Die oft beschworene Entdeckungsreise, die mit dem Anhören zeitgenössischer Musik verbunden ist, wollte Gerd Kühr für sein neues Ensemblestück stop andgo and black and white (and sometimes blue) einmal selbst unternehmen. Hatte er sich während der Oper Tod und Teufel in den letzten Jahren von einem Konzept leiten lassen müssen, das zudem aus einem Libretto abgeleitet worden war, so sehnte er sich nun nach dem Gegenteil: voraussetzungslos am Morgen mit dem Komponieren anzufangen, unabhängig von der Entwicklung des Vorabends, vergleichbar dem Reisenden, der am Bahnhof immer just jene Fahrkarte kauft, die sein Vorgänger in der Schlange am Schalter erworben hat. Anlässlich des Salzburger Komponistenportraits schrieb Kühr: „Ich gehe einen Weg, treffe oft auf Unerwartetes nach einer Wegbiegung, auf (vielleicht) Neues, und doch bewege ich mich stets im Jetzt, werde, kann und will die Zukunft nicht erreichen im Sinne einer Finalität".
stop and go and black and white (and sometimes blue) hat in mehrfacher Hinsicht etwas Spielerisches. In leichter und möglichst absichtsloser Manier wirft der Komponist Linien, Punkte und Flächen aufs Papier, mal mit breitem Pinselstrich, mal mit spitzem Bleistift. In Windeseile trippeln die Holzbläser zu Beginn durch einen weiten chromatischen Raum, dabei mit Triller und Flatterzunge zentrale Klangfiguren der Komposition vorwegnehmend. Nach einer Generalpause schießen die verschiedenen Linien in den Holzbläsern zusammen - die Aufteilung in gleich behandelte Instrumentengruppen verweist diese Komposition eindeutig ins Genre der Kammersymphonie. Dem folgt die erste von vielen „gepunkteten" Flächen: Wieder sind es die Holzbläser, die ein komplexes chromatisches Netz spinnen, aus dem gleich darauf die Blechbläser den Rhythmus extrahieren.
So geht es weiter. Immer wieder „stop and go", Aufeinanderprallen von Gegensätzen, „black and white", flüchtig, hingeworfen, aber auch entschieden, etwa wenn klangliche Extreme aufeinanderprallen sollen: Da gibt es Passagen, in denen tiefste auf höchste Register folgen, und solche, wo beide gleichzeitig erklingen. Der Chromatik zu Beginn steht eine längere Zentralton-Passage um cis mit Streichern und Stab-Instrumenten im dritten Viertel des Werkes gegenüber. Im letzten Viertel schließlich verdichten sich die rhythmisch minuziös gestalteten Episoden der ersten Teile zu ausufernden Klangflächen.

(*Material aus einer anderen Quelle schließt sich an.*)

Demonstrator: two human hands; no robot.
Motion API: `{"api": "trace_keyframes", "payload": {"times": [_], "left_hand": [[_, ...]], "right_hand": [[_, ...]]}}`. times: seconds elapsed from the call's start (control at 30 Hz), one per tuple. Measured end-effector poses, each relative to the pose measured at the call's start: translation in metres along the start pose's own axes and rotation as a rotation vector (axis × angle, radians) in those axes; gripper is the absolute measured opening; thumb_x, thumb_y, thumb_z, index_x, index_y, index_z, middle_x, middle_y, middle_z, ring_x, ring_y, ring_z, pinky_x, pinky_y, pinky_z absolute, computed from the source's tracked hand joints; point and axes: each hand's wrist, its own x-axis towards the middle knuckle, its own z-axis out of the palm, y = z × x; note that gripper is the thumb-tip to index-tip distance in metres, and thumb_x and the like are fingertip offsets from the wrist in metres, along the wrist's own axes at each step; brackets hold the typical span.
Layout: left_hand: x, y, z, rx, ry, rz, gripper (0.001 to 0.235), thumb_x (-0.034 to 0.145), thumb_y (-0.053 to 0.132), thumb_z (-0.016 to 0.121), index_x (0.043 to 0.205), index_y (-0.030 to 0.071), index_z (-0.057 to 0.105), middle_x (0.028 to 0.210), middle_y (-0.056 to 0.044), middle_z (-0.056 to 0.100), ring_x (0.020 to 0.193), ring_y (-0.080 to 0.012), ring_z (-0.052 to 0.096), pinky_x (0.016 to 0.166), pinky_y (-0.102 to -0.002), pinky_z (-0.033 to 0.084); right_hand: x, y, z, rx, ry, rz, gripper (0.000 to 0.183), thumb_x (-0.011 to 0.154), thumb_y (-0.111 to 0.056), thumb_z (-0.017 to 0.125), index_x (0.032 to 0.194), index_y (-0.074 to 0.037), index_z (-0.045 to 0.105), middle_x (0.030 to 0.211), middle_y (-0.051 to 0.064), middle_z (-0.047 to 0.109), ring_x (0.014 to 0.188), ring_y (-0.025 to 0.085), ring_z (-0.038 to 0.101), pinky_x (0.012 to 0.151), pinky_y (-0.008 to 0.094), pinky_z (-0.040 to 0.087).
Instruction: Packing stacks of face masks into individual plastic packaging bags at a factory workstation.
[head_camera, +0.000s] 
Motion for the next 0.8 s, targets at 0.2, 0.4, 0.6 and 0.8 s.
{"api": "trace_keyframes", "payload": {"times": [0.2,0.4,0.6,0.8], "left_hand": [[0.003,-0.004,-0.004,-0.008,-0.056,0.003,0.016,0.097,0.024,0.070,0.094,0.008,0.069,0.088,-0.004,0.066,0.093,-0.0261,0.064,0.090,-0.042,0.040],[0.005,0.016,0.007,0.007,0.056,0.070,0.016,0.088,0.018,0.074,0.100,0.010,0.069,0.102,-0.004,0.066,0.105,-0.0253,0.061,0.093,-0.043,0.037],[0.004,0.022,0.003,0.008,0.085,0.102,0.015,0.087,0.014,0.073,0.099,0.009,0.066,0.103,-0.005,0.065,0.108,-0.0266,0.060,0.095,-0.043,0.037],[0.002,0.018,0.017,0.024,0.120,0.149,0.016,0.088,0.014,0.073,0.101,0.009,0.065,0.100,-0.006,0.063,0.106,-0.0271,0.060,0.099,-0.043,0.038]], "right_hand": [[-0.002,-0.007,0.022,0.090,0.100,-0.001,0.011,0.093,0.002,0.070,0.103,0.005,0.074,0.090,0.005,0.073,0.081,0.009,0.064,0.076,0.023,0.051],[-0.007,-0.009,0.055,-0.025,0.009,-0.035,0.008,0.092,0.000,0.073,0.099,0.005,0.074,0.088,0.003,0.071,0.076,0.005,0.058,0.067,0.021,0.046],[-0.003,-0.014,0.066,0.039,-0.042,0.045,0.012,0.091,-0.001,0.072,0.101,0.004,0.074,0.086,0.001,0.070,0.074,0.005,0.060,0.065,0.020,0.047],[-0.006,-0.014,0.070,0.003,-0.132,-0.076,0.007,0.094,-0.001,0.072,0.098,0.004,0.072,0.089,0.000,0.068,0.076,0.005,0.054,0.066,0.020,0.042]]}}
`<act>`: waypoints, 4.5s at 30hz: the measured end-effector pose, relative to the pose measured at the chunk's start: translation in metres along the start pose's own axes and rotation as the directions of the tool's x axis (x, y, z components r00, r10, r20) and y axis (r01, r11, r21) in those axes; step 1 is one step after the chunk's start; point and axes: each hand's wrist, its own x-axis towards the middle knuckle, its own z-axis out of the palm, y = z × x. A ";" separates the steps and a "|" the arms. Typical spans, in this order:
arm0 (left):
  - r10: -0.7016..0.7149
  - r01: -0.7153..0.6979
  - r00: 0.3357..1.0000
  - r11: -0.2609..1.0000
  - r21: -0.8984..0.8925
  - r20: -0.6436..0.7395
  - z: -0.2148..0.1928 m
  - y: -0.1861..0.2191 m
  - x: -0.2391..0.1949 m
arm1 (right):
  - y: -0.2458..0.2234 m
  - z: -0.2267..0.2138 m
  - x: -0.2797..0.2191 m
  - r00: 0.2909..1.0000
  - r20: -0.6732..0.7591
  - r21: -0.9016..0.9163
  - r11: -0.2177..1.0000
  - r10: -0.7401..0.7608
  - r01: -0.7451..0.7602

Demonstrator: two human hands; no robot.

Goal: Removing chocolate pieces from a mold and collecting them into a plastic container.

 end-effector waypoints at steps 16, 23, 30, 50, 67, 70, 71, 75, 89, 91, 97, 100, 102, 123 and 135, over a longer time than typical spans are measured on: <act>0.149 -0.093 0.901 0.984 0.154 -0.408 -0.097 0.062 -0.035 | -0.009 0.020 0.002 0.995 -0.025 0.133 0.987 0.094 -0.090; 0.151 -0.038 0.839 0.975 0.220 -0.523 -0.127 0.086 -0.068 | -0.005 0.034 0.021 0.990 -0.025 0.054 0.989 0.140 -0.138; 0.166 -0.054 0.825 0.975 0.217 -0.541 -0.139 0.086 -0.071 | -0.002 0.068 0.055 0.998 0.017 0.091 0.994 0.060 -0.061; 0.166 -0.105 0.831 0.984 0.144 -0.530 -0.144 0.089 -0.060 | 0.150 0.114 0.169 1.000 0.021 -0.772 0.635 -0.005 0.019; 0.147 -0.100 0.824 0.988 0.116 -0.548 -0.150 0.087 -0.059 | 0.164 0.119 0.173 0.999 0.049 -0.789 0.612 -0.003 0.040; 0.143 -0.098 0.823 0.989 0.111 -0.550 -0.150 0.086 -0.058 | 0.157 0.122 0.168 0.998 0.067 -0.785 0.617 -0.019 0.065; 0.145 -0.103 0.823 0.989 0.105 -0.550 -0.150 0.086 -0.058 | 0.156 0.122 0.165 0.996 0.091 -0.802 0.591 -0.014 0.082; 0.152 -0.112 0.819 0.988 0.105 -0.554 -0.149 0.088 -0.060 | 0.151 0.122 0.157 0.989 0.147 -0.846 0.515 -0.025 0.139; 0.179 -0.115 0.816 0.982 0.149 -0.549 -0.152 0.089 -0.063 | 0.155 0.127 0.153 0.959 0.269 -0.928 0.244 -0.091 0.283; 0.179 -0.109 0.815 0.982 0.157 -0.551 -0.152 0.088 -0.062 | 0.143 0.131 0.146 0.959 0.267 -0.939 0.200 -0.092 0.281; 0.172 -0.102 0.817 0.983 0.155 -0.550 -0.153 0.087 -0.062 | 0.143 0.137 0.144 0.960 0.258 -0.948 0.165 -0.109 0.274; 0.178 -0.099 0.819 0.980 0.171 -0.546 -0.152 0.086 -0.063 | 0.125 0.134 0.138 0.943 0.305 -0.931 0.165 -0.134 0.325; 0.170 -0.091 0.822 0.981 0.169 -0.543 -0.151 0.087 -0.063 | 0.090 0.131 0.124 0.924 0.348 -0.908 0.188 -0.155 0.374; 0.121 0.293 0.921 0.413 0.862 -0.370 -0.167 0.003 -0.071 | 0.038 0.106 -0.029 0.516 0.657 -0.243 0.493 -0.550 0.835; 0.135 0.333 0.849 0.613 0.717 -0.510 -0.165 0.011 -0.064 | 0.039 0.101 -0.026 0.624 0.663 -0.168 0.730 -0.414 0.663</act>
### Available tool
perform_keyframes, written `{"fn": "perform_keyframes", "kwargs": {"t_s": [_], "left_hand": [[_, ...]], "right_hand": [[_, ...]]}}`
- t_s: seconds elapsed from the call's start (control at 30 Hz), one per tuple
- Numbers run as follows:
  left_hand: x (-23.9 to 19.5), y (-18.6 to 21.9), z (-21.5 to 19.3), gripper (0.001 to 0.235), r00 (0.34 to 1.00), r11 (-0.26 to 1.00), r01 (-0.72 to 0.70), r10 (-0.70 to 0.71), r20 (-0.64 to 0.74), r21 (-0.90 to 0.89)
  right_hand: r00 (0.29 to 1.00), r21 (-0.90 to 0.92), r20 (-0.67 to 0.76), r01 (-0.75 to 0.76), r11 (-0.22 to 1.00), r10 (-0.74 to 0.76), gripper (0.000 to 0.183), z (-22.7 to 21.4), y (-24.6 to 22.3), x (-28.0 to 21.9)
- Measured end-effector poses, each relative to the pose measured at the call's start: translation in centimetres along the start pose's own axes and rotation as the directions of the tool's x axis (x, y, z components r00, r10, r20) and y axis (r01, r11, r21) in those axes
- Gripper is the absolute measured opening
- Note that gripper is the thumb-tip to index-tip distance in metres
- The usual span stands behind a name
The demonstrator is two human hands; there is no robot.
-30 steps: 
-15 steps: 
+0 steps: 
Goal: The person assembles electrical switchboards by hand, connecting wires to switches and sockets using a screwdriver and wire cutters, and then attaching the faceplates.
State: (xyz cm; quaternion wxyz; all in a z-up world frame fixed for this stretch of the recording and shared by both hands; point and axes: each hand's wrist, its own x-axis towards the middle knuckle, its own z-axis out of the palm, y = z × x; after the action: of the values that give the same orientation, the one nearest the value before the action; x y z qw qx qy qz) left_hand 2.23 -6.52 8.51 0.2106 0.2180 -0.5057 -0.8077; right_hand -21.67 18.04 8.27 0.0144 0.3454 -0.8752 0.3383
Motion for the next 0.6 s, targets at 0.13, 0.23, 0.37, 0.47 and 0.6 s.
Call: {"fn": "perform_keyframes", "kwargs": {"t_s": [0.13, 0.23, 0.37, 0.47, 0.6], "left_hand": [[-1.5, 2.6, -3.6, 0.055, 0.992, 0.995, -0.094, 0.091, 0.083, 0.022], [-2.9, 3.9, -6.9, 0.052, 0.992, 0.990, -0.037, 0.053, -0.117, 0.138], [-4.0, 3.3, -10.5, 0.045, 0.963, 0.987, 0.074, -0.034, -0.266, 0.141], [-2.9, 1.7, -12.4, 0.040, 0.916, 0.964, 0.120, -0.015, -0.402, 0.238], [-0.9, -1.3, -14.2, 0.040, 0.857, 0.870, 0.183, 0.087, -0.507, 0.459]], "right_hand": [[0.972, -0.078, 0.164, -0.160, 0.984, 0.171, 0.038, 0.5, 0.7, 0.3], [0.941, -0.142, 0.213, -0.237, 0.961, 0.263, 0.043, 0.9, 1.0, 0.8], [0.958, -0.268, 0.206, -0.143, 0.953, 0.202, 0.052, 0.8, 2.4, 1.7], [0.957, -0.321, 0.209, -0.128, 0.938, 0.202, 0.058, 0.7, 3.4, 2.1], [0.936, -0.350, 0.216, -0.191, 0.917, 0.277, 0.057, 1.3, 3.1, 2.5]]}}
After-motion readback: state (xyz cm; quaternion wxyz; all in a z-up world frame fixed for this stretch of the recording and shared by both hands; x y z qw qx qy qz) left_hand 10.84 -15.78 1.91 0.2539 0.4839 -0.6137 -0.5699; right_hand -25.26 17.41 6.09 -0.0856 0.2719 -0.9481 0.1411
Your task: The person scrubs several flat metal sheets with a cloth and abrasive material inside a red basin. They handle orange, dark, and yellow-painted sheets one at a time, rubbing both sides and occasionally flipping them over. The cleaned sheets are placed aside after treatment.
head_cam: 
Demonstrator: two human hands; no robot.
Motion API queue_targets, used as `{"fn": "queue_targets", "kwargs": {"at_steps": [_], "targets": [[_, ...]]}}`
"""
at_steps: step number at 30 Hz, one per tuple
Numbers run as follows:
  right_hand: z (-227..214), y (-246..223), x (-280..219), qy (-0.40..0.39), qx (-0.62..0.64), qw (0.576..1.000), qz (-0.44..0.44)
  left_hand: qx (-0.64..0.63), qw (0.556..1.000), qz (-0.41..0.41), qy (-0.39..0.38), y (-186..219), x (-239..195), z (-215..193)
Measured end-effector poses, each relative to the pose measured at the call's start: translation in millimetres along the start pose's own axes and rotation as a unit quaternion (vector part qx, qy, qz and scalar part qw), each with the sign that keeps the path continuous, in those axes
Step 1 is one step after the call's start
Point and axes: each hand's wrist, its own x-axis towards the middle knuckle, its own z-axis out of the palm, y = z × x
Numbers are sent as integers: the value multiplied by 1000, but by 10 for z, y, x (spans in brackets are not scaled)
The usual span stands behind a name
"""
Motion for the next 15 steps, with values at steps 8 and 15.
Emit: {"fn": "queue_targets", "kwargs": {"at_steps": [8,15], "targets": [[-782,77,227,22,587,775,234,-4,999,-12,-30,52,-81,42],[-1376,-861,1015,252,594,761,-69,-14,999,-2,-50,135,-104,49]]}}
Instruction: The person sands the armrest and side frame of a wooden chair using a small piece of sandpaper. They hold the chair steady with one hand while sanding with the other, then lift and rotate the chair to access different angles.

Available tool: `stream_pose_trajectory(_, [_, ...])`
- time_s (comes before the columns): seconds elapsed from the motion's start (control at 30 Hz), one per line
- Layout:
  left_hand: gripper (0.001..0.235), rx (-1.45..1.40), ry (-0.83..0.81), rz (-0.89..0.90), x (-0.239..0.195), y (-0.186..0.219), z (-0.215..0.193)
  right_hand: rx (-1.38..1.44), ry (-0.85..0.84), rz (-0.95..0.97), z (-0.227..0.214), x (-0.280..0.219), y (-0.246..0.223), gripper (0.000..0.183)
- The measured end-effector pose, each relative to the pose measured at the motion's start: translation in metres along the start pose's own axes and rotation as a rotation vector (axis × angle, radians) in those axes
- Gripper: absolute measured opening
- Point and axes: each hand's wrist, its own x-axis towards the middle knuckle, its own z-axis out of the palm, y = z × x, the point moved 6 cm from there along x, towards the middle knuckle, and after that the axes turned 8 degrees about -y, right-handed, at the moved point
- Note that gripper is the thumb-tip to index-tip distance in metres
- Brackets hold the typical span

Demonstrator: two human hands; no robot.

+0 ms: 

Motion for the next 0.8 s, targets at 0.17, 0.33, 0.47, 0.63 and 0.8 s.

Und mittendrin das Saxophon, das den Komponisten eines schönen Arbeitstages in rockige Gefilde entführte, die zu betreten er anfangs nicht vor hatte und die ein bisschen gegen die Political Correctness verstoßen. Kühr ließ sich treiben und widmete dem Instrument eineausgewachsene Kadenz, in der er dann auch ausgiebig Gebrauch von der Farbe Blau macht -„(and sometimes blue)" lautet der Titelzusatz der Komposition, die bei aller Schwarzweißmalerei nicht auf die Zwischentöne verzichten mag.
Man kann stop and go and black and white (and sometimes blue) als Collage wahrnehmen. Tatsächlich ist der Schnitt das Formprinzip des Stückes, nicht die Entwicklung. Doch die unterirdischen Zusammenhänge sind fest gefügt. Auch wer die Wiederkehr melodischer Einheiten, ja ganzer Taktgruppen bei unveränderter Tonhöhe, aber in neuem Klanggewand nicht bemerkt, könnte spüren, dass die Vielfalt auf sicherem und überschaubarem Fundament gebaut ist. Die Überraschung, dass hier wirklich hinter jeder Ecke etwas Neues lauert, wird dies nicht schwächen.